**Task requirements**
The records appear below. Set down exactly each line from the one that contains "Question. Point out dot(s) on the gripper" through the last, both included.

Records contained in a dataset:
"""

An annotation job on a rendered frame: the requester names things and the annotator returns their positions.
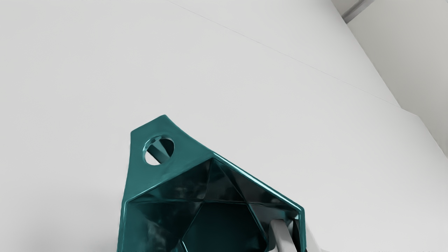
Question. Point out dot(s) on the teal faceted mug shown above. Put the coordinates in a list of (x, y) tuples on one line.
[(164, 182)]

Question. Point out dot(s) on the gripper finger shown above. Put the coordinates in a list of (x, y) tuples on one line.
[(284, 238)]

"""

**Solution to the problem**
Question. Point out dot(s) on the gripper finger shown above. Put the coordinates in a list of (x, y) tuples on one line.
[(284, 238)]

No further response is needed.